Да потому, - отвечаем, - что вскоре свиней у него потравили: кто-то подбросил в корм крысиного яда. И снова резон: не сбивай на рынке цены, не считай себя лучше других. У всех свиньи как свиньи, по канавам да лужам на собственном обеспечении живут, так что по приезде Иоган их за бродячих собак принял, а у него в грязной обуви на ферму не войди и халат белый надень, а если тяпнул, к примеру, накануне, то к поросятам вообще не подпустят! Да не может такое европейское безобразие вытерпеть русский мужик, который с утра наливается под завязку и оттого не способен не только работать, но и найти дорогу на ферму! В общем, нечего тут удивляться, что потравили его классово чуждых, дорогой породы, свиней.

А пока он, долговязый чудик, в своей непременной шляпе, обегая хозяйство, охал да ахал, да пытался ту редкую породу восстановить, ему и ферму подожгли. Деревенские жители и те, кто у него работал, сбившись в кучку, лицезрели да ковыряли в носу, удивляясь тому, как скоро чужое добро сгорает. Но никто не бросился помогать тушить. А иные еще и позлорадствовали: мол, нечего тут, на нашей, исконно посконной землице, свой ненасытный капитализм внедрять. И были они, в патриотическом смысле, очень даже правы. А он совсем не прав. Однако понял это слишком поздно.

По глупой заграничной наивности он с жалобой в сельсовет сунулся.

Там со скрытой ухмылочкой лишь руками развели: стихия, многоуважаемый хер, или как там у вас зовется на родине… Животное, хоть и свинья, но тоже иногда болеет и дохнет, а строения, если молния ударит или ни с того ни с сего, но почему-то горят.
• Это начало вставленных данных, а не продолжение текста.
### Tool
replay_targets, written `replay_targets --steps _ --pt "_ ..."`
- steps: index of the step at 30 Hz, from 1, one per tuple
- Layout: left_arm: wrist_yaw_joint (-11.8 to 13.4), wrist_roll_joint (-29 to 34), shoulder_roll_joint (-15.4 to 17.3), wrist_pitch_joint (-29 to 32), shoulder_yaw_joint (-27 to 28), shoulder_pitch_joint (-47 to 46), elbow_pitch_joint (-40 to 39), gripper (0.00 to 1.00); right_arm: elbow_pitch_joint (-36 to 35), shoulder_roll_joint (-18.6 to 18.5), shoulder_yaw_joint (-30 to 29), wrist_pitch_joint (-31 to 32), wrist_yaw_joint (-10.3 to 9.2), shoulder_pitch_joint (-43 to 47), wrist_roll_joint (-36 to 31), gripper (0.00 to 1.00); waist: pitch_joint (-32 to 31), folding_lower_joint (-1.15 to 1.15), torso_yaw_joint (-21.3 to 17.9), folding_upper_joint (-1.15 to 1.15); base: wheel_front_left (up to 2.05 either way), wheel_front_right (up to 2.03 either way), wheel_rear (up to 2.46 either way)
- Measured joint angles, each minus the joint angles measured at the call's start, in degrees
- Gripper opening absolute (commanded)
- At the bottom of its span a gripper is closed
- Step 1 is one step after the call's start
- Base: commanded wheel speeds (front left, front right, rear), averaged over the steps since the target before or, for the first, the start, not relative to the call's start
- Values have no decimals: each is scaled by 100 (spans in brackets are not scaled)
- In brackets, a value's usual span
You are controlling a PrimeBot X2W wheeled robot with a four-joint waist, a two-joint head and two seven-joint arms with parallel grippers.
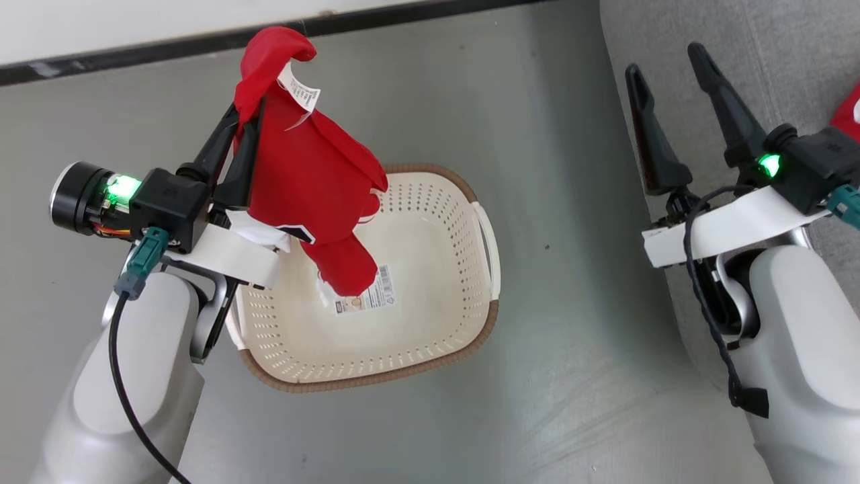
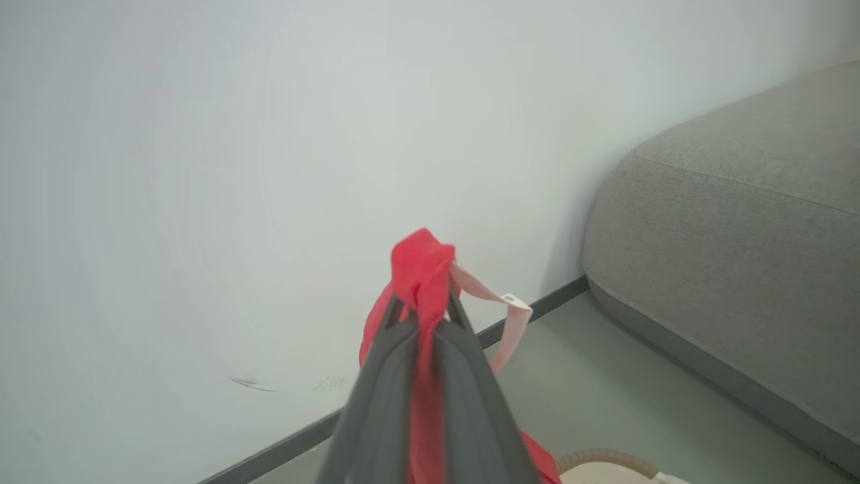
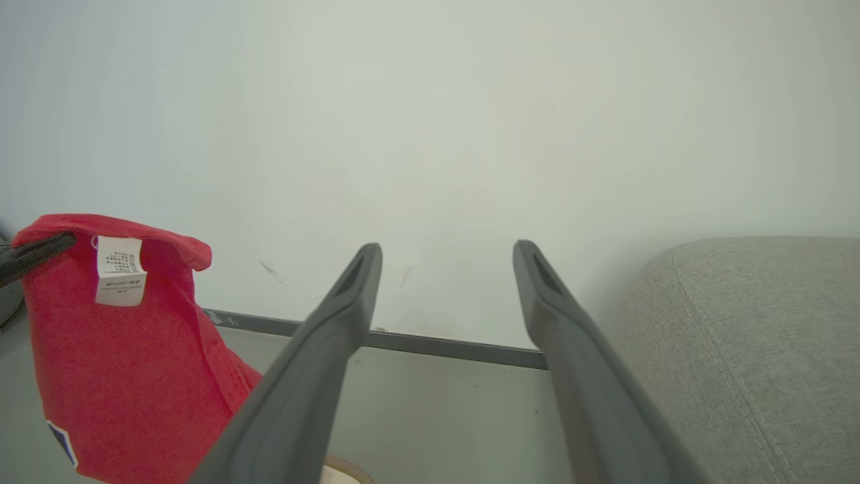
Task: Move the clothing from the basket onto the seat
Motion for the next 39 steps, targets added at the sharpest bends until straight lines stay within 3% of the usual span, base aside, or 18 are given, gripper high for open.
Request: replay_targets --steps 22,39 --pt "-546 -242 -40 -14 -364 40 -480 0 634 -499 811 0 0 450 10 100 -1486 0 349 0 0 0 0" --pt "-706 -563 -222 160 -1055 41 -619 0 1162 -1014 2986 279 0 398 1094 100 -2455 0 465 0 0 0 0"
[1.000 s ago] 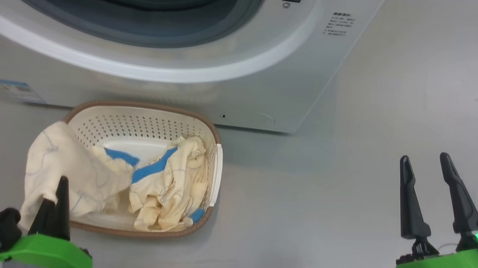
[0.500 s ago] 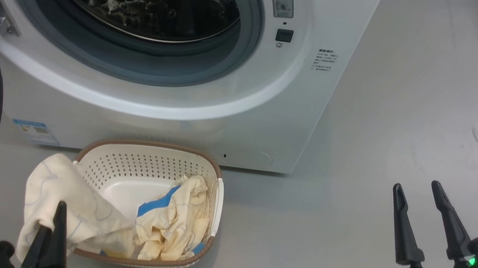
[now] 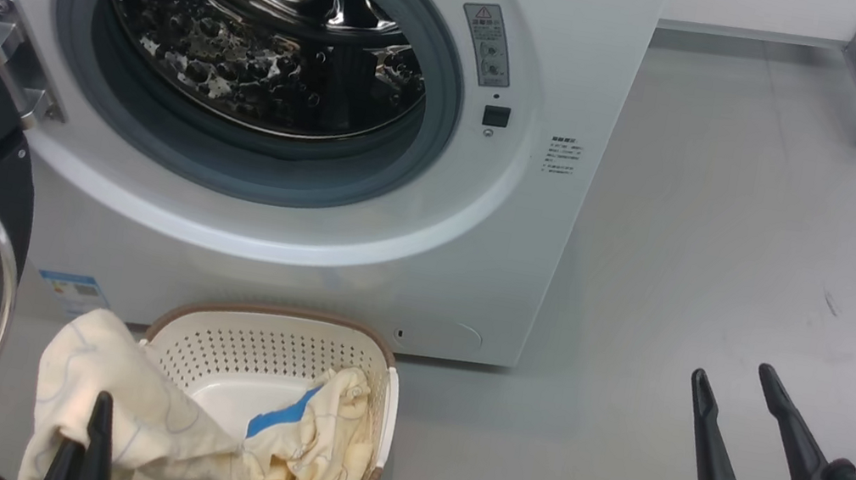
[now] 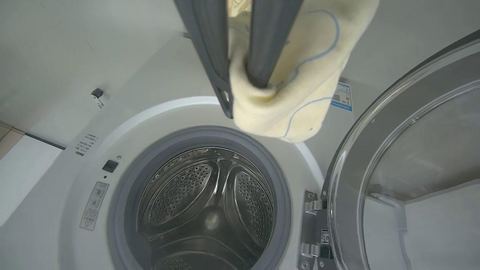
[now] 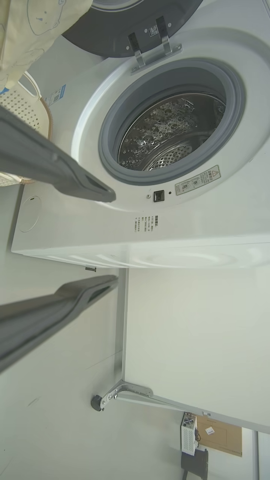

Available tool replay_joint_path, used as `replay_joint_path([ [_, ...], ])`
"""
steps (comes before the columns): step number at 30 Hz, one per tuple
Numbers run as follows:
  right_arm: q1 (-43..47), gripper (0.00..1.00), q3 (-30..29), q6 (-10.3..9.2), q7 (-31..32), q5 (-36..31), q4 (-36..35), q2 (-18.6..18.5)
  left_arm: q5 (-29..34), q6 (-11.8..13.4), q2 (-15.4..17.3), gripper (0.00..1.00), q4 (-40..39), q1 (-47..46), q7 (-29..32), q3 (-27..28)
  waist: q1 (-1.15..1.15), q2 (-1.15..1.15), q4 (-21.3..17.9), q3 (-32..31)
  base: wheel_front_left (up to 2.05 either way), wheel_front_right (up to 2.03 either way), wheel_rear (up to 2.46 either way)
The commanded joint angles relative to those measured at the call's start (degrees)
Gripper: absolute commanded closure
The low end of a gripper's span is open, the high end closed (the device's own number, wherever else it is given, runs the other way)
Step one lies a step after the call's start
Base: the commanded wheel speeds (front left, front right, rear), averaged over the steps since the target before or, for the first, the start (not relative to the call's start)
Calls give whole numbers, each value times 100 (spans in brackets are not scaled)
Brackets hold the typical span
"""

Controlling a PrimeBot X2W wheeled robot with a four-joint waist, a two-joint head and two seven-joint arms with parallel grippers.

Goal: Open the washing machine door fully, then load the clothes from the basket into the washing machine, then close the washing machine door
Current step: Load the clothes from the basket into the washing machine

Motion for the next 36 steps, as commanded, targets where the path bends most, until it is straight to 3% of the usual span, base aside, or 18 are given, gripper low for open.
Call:
replay_joint_path([
  [1,-55,0,114,-16,-37,-56,-154,-91,53,-19,15,100,-261,-105,-82,218,1,0,1,-30,0,0,0],
  [21,69,0,130,-16,-37,-105,-125,-29,300,-30,14,100,-617,-121,-82,50,1,0,-170,-24,0,0,0],
  [30,-202,0,244,-16,-37,-8,-141,85,510,-52,120,100,-396,-1006,-82,-54,1,0,-350,458,0,0,0],
  [36,-479,0,305,-16,-37,49,-136,162,539,-56,419,100,135,-1882,-65,-124,1,0,-476,900,0,0,0],
])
У нас вон в прошлом годе две деревни целиком выгорели. И ничего. Как говорится в русском фольклоре: чего уж нищему терять - одна деревня сгорит, он в другую уйдет!

Еще в сельсовете, как бы невзначай, припомнили, что работнички-то у него были наемные, батраки то есть, а это в нашей свободной стране никак не поощряется. Так что по закону, если что, и засудить могут как злостного эксплуататора. Но власть наша гуманная, и до поры скандал поднимать не станут, если, конечно, он сам не будет этот дерьмовой конфликт раздувать.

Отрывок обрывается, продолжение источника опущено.